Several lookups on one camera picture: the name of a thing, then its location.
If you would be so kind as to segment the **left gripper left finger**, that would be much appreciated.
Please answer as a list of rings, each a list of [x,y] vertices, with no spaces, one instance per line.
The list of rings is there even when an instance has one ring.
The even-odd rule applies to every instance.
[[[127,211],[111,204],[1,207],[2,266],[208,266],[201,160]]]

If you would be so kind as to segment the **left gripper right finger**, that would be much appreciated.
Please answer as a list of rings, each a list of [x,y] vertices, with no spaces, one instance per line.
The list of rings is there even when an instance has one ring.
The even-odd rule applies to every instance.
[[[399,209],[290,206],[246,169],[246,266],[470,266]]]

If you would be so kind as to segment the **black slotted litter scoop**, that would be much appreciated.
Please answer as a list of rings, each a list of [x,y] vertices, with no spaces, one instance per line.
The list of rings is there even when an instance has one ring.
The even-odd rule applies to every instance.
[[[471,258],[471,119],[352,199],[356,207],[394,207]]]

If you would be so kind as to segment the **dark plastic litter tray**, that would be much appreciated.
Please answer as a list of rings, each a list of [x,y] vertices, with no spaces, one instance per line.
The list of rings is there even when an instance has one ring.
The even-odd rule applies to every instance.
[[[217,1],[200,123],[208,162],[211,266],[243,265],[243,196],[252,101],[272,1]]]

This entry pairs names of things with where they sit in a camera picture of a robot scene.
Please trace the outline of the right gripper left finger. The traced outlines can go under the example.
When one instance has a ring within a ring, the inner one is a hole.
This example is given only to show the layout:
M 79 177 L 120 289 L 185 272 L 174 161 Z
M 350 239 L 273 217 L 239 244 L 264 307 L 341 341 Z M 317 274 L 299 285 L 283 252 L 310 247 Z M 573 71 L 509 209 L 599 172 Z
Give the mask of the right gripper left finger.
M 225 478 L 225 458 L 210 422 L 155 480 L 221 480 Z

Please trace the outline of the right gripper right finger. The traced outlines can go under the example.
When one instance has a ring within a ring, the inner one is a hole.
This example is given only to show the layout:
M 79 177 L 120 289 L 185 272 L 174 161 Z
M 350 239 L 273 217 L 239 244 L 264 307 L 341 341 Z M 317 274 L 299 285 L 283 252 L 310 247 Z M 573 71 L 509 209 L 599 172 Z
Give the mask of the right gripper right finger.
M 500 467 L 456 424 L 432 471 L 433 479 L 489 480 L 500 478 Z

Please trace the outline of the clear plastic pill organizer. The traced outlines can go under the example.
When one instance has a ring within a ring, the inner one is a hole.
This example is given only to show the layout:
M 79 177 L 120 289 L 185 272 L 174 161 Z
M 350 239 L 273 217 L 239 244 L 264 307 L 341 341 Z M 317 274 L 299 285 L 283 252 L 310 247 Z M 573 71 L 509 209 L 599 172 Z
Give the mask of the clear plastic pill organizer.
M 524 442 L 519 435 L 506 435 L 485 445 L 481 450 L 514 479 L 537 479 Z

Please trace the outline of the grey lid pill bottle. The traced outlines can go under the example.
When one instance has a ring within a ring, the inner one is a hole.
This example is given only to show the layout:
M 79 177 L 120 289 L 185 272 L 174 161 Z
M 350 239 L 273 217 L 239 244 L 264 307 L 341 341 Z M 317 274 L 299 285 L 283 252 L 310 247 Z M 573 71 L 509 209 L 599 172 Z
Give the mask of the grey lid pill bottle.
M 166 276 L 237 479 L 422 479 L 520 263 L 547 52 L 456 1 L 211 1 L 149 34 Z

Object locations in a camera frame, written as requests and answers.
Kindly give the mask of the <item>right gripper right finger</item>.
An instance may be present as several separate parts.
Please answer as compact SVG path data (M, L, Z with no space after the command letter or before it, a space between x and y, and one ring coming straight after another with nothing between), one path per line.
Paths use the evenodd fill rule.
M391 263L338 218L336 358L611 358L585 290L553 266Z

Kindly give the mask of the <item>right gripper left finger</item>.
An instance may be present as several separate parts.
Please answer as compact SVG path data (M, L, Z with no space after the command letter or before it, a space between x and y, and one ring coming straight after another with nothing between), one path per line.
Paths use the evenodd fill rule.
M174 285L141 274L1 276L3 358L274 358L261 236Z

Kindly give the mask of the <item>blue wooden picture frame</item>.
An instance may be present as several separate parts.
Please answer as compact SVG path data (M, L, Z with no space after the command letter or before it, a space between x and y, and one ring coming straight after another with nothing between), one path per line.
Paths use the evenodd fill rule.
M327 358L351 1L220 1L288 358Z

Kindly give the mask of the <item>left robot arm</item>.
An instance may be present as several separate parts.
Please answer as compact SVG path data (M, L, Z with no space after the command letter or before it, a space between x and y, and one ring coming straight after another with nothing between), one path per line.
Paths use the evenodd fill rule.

• [ASSIGNED TASK] Figure out how many lines of the data hold "frame", and answer with the number only.

• [EXERCISE RESULT] 2